While the season is still enjoyable beacuse of how strong the performances are and how smart the writing is, I don’t think it’s as good. Especially with how absolutely insufferable Lisa is. Like, I thought Brenda was bad in the first two seasons. So selfish and indulgenet. But Lisa takes it to a whole other level. In episode 9, I seriously thought we’d see Nate and Lisa break it off. Which I was THRILLED about. Alas, they just redefined their relationship. Bummer.
Claire’s whole arc with Russell is nothing more than the suspicion he might be gay? Early in the season, she had told another guy she was seeing Russell was gay. Then David met Russell and thought they were on the same team, so to speak. And now Claire’s unsure if Russell slept with their art professor, Olivier. We find out in e9 that Billy, now completely medicated and normal, slept with Olivier. Which rocks Claire because she had almost dated Billy too. Then Claire and Russell have works in an art show. Lo and behold, Olivier buys Russell’s piece and when Russell finds out his brooding reaction only fuels Claire’s suspicion.
Honestly, I’m wondering what they do with that arc to make it meaningful? Like, if Russell says, “Yeah, I slept with him.” Is that really that big of a deal in this show? We already know Olivier sleeps with students. He’s slept with other people. It sucks for Claire. But I don’t know if Russell’s bisexuality warrants being the centerpierce of her arc. Maybe they have Russell go crazy over it? But if he does something wild like attempts to kill Olivier, then you’re just repeating her season 1 arc with Gabriel. That’s never what you want to do. Maybe Claire drops out of art school because of it? But that’s a bit of a shame because then she’s throwing away something she really wanted because of some melodrama. It would be a major step back for the character. Hm.

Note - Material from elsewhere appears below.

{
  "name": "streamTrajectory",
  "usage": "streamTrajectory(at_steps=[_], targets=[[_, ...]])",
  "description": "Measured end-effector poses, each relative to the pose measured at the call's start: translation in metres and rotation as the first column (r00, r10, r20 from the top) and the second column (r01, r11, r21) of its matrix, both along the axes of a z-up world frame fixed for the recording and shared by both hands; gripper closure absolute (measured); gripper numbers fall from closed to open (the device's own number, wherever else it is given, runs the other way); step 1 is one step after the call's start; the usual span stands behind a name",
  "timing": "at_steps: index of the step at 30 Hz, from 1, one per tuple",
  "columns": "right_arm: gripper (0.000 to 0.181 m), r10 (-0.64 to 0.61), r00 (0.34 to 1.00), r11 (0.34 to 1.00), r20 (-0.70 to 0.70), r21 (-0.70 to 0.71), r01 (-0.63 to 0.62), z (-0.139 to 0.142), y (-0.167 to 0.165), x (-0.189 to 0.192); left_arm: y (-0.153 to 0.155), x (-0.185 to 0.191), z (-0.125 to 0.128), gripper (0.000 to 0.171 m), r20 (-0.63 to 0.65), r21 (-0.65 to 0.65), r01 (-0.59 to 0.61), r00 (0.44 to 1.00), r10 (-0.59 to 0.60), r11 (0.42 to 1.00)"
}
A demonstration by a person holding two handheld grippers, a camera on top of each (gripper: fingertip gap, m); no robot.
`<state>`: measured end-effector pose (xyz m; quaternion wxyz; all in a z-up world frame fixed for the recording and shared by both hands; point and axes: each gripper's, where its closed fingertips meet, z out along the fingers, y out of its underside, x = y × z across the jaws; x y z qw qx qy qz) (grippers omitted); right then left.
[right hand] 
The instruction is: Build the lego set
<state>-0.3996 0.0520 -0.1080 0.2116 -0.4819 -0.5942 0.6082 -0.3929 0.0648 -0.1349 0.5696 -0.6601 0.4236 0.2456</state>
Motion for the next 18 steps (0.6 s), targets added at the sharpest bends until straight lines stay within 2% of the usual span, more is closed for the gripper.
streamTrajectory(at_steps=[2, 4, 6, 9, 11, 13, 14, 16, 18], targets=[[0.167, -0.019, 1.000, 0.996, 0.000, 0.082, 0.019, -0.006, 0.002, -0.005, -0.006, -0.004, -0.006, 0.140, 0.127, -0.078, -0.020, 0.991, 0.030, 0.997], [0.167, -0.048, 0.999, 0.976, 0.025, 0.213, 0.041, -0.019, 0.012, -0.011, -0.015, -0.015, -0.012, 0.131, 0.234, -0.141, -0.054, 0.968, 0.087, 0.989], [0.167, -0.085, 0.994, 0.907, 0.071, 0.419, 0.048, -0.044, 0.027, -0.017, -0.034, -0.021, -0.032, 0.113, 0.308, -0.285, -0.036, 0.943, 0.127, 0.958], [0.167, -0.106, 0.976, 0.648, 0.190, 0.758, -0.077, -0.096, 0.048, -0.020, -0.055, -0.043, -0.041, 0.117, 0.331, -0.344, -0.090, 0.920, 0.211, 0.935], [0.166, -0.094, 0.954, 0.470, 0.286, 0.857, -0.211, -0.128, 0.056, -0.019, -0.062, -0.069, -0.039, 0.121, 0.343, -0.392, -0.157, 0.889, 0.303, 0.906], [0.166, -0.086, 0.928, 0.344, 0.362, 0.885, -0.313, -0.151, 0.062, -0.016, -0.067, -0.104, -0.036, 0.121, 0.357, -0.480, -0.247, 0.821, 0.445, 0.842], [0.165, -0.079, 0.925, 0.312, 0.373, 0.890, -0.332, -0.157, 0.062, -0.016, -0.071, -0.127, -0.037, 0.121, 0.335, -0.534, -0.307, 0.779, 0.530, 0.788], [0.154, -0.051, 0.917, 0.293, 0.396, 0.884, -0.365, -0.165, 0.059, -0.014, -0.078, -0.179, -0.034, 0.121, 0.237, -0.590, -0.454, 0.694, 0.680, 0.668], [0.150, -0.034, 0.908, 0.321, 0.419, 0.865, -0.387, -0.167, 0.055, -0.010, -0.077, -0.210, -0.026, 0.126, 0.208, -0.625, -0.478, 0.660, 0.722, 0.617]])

And then you have the contrast of Ruth and Arthur getting closer to dating while David and Keith get closer (maybe?) to breaking up. At this point, I’m kind of wishing we’d have a little more forward momentum than the limbo these relationships have been in. To be fair, Ruth and Arthur have only really had 5 episodes. David and Keith have been in slow-motion implosion ever since they got back together, so like 15 episodes. It’s probably unfair to complain about Ruth and Arthur staying in the “will they, won’t they.” But when you have multiplate couples in a “will they, won’t they” situation it can get boring. And it’s also the only thing Ruth has going on after they abandoned her subplot with Kathy Bates.

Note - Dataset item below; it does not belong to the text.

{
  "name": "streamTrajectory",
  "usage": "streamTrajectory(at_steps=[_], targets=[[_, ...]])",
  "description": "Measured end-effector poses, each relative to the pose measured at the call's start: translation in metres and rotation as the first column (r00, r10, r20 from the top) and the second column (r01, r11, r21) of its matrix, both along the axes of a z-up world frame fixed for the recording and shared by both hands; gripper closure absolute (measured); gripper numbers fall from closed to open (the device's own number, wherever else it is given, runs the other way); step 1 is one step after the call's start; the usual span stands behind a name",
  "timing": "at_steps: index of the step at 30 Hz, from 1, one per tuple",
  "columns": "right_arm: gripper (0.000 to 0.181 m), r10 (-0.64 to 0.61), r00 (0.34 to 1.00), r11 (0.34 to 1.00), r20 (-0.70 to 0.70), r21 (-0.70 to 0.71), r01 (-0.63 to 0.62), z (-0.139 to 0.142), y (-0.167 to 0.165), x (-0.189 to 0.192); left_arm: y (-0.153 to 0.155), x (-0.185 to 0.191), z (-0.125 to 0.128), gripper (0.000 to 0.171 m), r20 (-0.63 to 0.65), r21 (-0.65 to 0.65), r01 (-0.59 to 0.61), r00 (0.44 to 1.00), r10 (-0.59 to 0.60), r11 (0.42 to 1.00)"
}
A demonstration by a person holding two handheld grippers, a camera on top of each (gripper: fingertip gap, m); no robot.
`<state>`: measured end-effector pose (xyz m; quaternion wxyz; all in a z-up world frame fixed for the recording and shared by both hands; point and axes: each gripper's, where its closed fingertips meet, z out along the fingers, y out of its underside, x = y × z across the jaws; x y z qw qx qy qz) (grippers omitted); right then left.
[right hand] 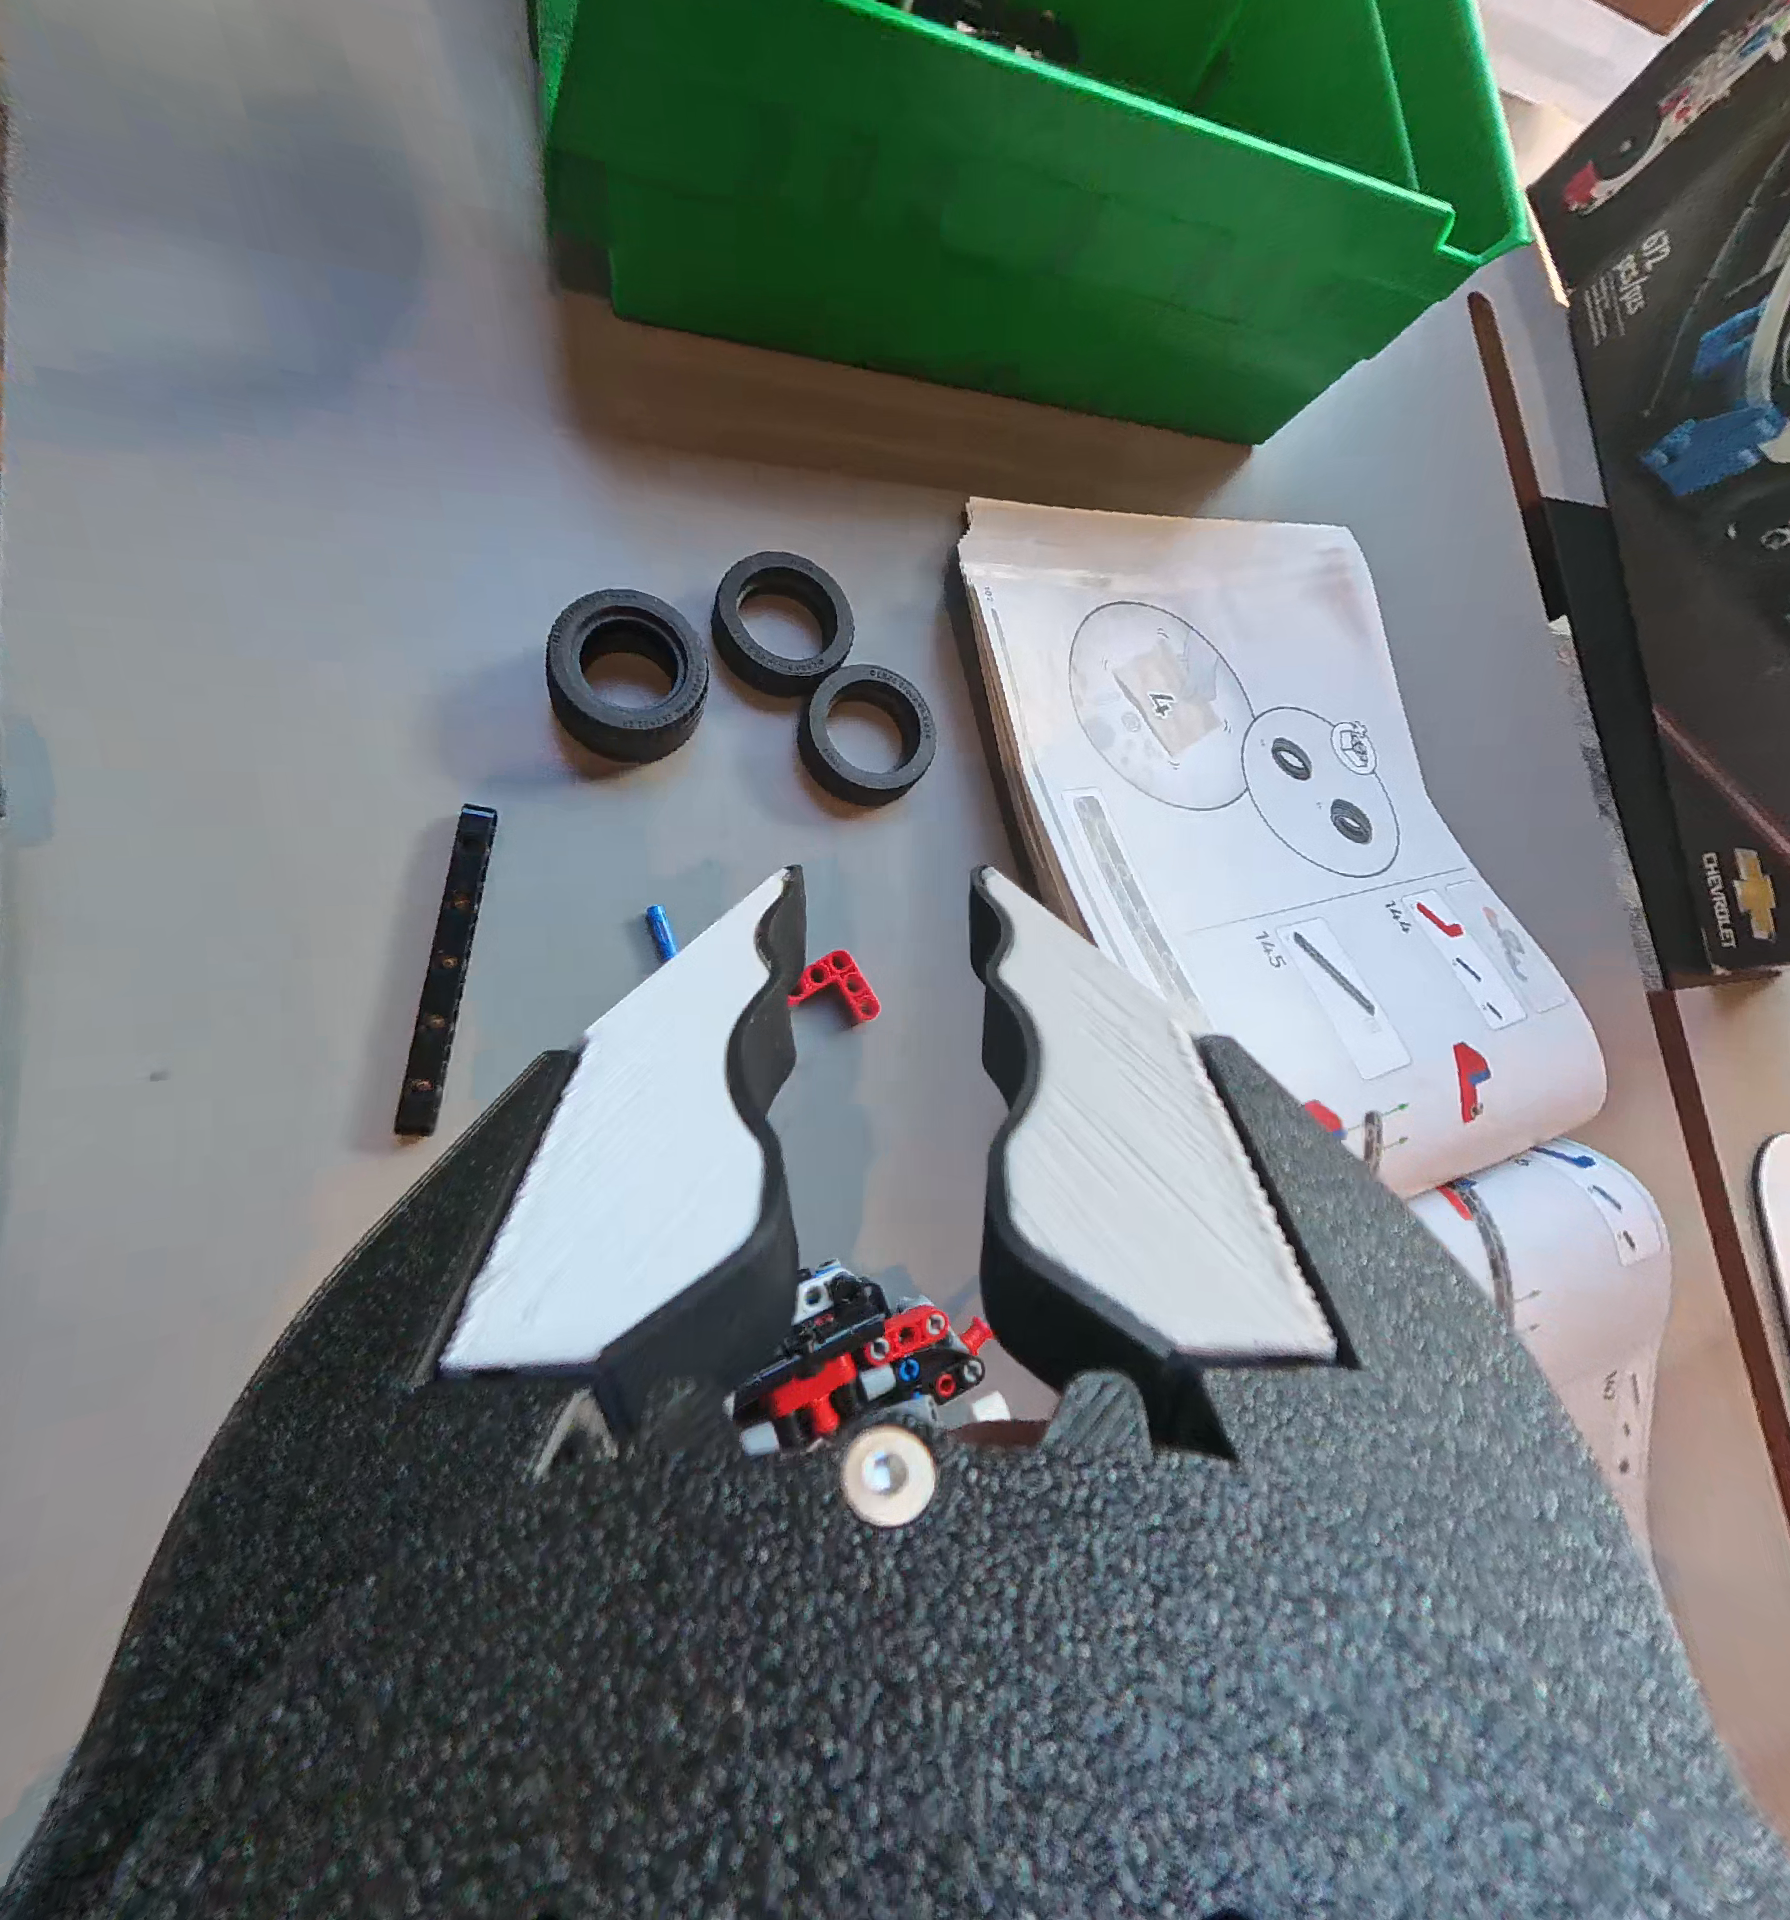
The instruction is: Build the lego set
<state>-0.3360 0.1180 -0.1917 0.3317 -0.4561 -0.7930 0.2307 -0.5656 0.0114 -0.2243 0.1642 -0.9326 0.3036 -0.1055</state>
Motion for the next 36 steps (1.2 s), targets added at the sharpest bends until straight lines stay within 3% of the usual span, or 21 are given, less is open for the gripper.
streamTrajectory(at_steps=[6, 11, 14, 17, 20, 23, 25, 28, 31, 36], targets=[[0.150, -0.009, 1.000, 1.000, 0.017, -0.028, 0.010, 0.002, -0.006, 0.000, 0.001, 0.026, 0.002, 0.152, -0.038, 0.244, 0.145, 0.989, -0.140, 0.959], [0.150, -0.004, 1.000, 0.999, -0.011, -0.033, 0.003, 0.011, -0.015, -0.004, 0.009, 0.015, -0.032, 0.147, -0.161, 0.101, 0.155, 0.977, -0.137, 0.983], [0.151, -0.007, 1.000, 1.000, -0.025, -0.029, 0.006, 0.015, -0.018, 0.000, 0.010, 0.013, -0.035, 0.165, -0.190, 0.066, 0.162, 0.971, -0.147, 0.985], [0.151, -0.019, 0.999, 0.999, -0.031, -0.041, 0.018, 0.016, -0.016, 0.009, 0.012, 0.010, -0.011, 0.165, -0.184, 0.144, 0.146, 0.976, -0.118, 0.979], [0.152, -0.038, 0.998, 0.998, -0.050, -0.058, 0.035, 0.018, -0.013, 0.018, 0.019, 0.023, 0.039, 0.165, -0.113, 0.304, 0.076, 0.993, -0.043, 0.950], [0.153, -0.047, 0.996, 0.994, -0.070, -0.100, 0.040, 0.018, -0.014, 0.022, 0.028, 0.076, 0.096, 0.166, -0.057, 0.429, 0.035, 0.998, -0.012, 0.902], [0.153, -0.049, 0.995, 0.991, -0.085, -0.125, 0.038, 0.017, -0.017, 0.021, 0.027, 0.123, 0.105, 0.166, -0.036, 0.432, 0.025, 0.999, -0.010, 0.901], [0.154, -0.045, 0.993, 0.987, -0.111, -0.161, 0.026, 0.014, -0.023, 0.020, 0.022, 0.158, 0.061, 0.166, -0.109, 0.330, -0.005, 0.993, 0.043, 0.944], [0.154, -0.041, 0.995, 0.987, -0.096, -0.158, 0.025, 0.005, -0.024, 0.026, 0.003, 0.153, 0.002, 0.165, -0.311, 0.173, -0.036, 0.946, 0.090, 0.984], [0.154, -0.056, 0.997, 0.987, -0.059, -0.151, 0.047, -0.007, -0.020, 0.038, -0.019, 0.158, -0.039, 0.164, -0.322, 0.070, -0.091, 0.941, 0.109, 0.993]])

Then we have Rico and his wife. Yeesh. Six Feet Under is so all over the place with these two. They have drama. Then it’s gone. Then new drama crops up, then it’s magically gone. And most of it is never set-up or developed. It’s just like “Oh…we need Rico to do something?” Vanessa’s super depressed about her mom’s death, but it’s out of left field since we never knew her mom or heard her really talk about her mom. The show never made a big deal about her mom dying. I get that they’re tertiary characters, so they don’t get the same screen time. But it’s such a heavy storyline that relies on believing her emotional state. If we don’t have a reason to buy-in then we can feel disconnected to the subplot rather than engaged. And maybe that’s intentional? Maybe the show doesn’t want us to like Vanessa as much as the other characters? Same with Lisa?
I can’t imagine it’ll be easy for Rico and Vanessa to go back to normal after this. We’ll see.
But I did like how the episode revolved around the art show and brought a lot of the characters together via the show, allowing them to cross paths in minor (or major) ways.